On Sat, 2022-02-05 at 10:57 +0300, Anton V. Boyarshinov wrote:
> В Fri, 4 Feb 2022 16:10:32 +0100
> Christian Brauner <brauner@...nel.org> пишет:
> 
> 
> > > It turns off much more than idmapped mounts only. More fine
> > > grained control seems better for me.  
> > 
> > If you allow user namespaces and not idmapped mounts you haven't
> > reduced your attack surface.
> 
> I have. And many other people have. People who have creating user
> namespaces by unpriviliged user disabled.

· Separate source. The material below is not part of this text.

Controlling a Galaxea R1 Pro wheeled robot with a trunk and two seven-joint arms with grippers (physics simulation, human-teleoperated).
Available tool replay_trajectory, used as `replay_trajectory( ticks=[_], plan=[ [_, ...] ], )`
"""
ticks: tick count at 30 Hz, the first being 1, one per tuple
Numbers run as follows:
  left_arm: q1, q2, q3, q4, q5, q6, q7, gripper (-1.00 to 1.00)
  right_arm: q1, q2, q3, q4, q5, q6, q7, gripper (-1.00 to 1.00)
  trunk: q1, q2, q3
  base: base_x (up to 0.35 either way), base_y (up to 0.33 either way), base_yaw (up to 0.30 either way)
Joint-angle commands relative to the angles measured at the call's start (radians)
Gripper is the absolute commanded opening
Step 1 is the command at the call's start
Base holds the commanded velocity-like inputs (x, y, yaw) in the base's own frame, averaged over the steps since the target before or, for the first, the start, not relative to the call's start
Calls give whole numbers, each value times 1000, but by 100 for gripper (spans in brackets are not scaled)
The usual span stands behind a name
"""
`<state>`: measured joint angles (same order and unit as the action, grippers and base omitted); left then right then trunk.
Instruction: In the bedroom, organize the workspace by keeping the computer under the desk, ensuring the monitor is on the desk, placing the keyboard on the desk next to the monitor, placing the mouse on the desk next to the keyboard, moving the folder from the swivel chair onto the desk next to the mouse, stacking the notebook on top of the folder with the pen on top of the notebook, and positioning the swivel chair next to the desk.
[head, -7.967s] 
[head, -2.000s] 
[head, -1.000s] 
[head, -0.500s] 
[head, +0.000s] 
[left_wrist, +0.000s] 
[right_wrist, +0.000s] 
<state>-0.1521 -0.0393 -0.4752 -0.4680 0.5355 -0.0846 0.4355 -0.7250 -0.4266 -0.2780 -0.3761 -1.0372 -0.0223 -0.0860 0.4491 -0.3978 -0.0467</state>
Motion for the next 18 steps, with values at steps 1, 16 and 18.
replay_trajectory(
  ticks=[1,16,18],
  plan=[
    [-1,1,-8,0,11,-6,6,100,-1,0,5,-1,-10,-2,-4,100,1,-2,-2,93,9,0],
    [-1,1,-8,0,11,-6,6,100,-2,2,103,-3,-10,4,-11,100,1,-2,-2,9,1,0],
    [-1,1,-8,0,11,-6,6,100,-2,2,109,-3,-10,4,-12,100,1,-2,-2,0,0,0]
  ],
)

Which would defeat the purpose of user namespaces which is to allow the
creation of unprivileged containers by anyone and allow us to reduce
the container attack surface by reducing the actual privilege given to
some real world containers.

You've raised vague, unactionable security concerns about this, but
basically one of the jobs of user namespaces is to take some designated
features guarded by CAP_SYS_ADMIN and give the admin of the namespace
(the unprivileged user) access to them.  There are always going to be
vague security concerns about doing this.  If you had an actual,
actionable concern, we could fix it.  What happens without this is that
containers that need the functionality now have to run with real root
inside, which is a massively bigger security problem.

Adding knobs to disable features for unactionable security concerns
gives a feel good in terms of security theatre, but it causes system
unpredictability in that any given application now has to check if a
feature is usable before it uses it and figure out what to do if it
isn't available.  The more we do it, the bigger the combinatoric
explosion of possible missing features and every distro ends up having
a different default combination.

The bottom line is it's much better to find and fix actual security
bugs than create a runtime configuration nightmare.

>  I find it sad that we have no tool in mainline kernel to limit users
> access to creating user namespaces except complete disabling them.
> But many distros have that tools. Different tools with different
> interfaces and semantics :(

Have you actually proposed something?  A more granular approach to
globally disabling user namespaces might be acceptable provided it
doesn't lead to a feature configuration explosion.